This type of test wasn’t carried out with the substance studied in the Pestexpo study. However, we may hypothesise that there is some degree of permeation, which could account for the fact that PPE-wearing operators are exposed. After discussions with PPE manufacturers it appears that the suits recommended for farm use were initially developed for the industrial sector. What’s more, as sales to farmers are only a niche, those suits may not have been tested for phytosanitary substances, including the most frequently used ones.
As of today, there is no evidence that the permeation problem does not exist in the industrial sector (for instance in the pharmaceutical / sanitary industry) and in particular in the chemical industry for other substances.
We must consider the design and use of PPE as a transfer of technology issue10. PPE was designed for utilisation situation that correspond only little to the working conditions of the farm or vineyard workers, in terms of managing a changing environment (temperature, hygrometry…) and incidents (PPE are frequently torn in farm work, the ground may not be level, it may be slippery… the tank of the sprayer may overflow, the nozzle may get obstructed…). For example, during observations led in Guadeloupe in banana plantations, we were able to determine that a 3h07 spraying activity in a steep environment could be broken down, thanks to the cardiac frequency, into 2h20 of strenuous work, 42 min of semi-strenuous work, and 5 min of light work (Balagne 2006).
We can also observe that the worker uses probably for the first time the PPE, because he knew that he would be observed. We can highlight the fact he uses sponges in order to protect his shoulders from the weight of the portative sprayer (about 25 kg with the preparation of agrotoxics).

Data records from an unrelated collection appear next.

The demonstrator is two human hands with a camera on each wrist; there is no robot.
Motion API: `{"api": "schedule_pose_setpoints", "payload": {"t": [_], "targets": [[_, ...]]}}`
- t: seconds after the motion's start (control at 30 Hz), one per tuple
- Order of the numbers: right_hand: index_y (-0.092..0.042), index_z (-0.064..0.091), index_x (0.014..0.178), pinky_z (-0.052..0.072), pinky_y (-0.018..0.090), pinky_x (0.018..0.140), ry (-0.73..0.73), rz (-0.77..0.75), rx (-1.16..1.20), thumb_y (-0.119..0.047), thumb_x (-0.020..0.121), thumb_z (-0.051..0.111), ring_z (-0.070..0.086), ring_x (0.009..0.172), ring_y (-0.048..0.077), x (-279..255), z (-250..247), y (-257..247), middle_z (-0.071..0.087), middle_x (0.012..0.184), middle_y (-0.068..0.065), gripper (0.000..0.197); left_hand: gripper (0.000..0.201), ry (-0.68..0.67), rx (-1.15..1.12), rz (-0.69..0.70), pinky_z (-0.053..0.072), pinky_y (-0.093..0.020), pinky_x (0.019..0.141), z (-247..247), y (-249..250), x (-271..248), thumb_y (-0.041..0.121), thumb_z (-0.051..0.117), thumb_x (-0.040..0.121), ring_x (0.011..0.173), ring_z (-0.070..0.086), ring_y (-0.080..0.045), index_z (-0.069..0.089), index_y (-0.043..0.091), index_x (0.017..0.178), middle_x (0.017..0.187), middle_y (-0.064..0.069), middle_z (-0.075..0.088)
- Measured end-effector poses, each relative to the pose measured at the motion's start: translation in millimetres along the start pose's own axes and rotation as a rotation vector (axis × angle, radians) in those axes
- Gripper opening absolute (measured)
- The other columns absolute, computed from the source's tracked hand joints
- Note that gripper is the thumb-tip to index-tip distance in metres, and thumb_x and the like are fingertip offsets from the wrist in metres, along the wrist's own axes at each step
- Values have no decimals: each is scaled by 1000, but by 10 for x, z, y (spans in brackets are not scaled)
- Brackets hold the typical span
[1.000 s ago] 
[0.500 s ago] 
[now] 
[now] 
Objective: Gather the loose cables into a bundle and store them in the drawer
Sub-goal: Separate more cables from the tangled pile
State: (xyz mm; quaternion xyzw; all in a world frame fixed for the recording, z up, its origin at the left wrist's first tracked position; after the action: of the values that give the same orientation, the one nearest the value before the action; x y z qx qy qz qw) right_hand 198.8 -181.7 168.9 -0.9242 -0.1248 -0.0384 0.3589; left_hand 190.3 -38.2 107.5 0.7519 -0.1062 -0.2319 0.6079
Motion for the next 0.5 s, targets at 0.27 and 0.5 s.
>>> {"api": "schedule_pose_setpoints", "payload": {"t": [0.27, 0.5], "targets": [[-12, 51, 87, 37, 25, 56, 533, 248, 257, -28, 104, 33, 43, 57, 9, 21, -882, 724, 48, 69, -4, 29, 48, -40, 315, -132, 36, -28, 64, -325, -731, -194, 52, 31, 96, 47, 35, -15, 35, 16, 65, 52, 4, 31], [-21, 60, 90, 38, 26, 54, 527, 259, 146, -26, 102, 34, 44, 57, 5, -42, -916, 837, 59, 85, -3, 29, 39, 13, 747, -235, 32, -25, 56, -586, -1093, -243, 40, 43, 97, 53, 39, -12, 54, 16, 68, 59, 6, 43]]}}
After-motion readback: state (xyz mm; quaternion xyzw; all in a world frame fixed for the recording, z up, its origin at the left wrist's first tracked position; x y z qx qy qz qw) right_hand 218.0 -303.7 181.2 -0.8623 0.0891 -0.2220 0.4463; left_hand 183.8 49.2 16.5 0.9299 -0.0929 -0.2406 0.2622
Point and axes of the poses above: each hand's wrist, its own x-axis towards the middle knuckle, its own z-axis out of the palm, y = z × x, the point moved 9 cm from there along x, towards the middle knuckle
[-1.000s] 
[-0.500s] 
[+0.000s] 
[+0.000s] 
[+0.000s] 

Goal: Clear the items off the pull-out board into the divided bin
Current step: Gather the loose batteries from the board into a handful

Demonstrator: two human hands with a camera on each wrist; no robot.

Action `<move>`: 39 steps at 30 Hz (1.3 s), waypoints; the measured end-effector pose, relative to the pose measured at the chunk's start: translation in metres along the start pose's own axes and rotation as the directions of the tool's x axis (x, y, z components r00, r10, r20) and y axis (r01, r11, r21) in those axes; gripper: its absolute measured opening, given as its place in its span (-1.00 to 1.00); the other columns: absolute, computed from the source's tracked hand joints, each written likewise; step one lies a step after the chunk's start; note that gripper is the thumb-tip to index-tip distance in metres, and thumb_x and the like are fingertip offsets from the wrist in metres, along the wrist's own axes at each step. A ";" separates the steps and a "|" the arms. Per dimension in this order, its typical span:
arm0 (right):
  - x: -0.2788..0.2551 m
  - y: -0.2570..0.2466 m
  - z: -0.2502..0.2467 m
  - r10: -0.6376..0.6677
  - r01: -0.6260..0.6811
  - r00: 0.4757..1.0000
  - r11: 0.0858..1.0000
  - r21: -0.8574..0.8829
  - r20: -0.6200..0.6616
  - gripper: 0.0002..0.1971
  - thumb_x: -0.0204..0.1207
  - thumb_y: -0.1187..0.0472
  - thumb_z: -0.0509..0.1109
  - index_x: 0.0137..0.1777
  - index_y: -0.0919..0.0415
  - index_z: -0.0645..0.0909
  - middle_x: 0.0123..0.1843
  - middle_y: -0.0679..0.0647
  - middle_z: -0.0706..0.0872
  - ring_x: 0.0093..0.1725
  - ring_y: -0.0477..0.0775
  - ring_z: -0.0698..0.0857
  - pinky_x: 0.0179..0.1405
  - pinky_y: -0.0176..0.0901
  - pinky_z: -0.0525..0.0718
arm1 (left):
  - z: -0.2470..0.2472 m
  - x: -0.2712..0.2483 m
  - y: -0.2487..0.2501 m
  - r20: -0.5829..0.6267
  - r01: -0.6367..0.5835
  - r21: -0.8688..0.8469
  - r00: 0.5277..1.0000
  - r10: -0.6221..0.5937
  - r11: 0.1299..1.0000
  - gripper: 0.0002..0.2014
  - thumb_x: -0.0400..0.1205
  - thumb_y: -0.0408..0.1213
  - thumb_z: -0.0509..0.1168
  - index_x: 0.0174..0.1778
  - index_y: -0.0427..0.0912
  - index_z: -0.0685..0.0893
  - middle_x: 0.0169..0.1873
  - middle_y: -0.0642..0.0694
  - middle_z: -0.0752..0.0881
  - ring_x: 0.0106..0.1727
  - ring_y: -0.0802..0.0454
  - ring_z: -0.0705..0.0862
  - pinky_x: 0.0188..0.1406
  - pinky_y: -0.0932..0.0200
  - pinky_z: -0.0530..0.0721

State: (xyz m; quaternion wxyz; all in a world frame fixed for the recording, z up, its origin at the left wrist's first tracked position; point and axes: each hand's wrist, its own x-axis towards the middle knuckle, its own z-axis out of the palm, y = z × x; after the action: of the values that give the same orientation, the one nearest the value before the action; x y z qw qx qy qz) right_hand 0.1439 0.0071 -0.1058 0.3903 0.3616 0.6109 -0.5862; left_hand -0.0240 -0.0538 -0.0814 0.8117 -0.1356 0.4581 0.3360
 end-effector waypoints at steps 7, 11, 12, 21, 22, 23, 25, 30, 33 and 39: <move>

This physical demand is very much felt by agricultural operators, and they may lead to compromise between the level of protection they get and reducing the demand / increasing comfort by not using PPE. In some cases, workers stated that they just felt too hot wearing the PPE in the sun. It shall also be noted that the risks and the effects of exposure may not be felt directly. Indeed, a worker explained that he couldn’t feel the substance on his skin but he could feel it in his lungs. We can then suppose that workers may favour respiratory protection over suits even if skin contamination may actually be more important.
What’s more, in-as-much as there is a known permeation problem?with some of the suits, and as doubts remain on other PPE, is it reasonable for preventionists to keep on recommending PPE? What message should they give to the workers? This is a contradiction that preventionists will have to overcome, especially as they used the manufacturers’ (both chemical manufacturers and PPE manufacturers) recommendations to define prevention strategies.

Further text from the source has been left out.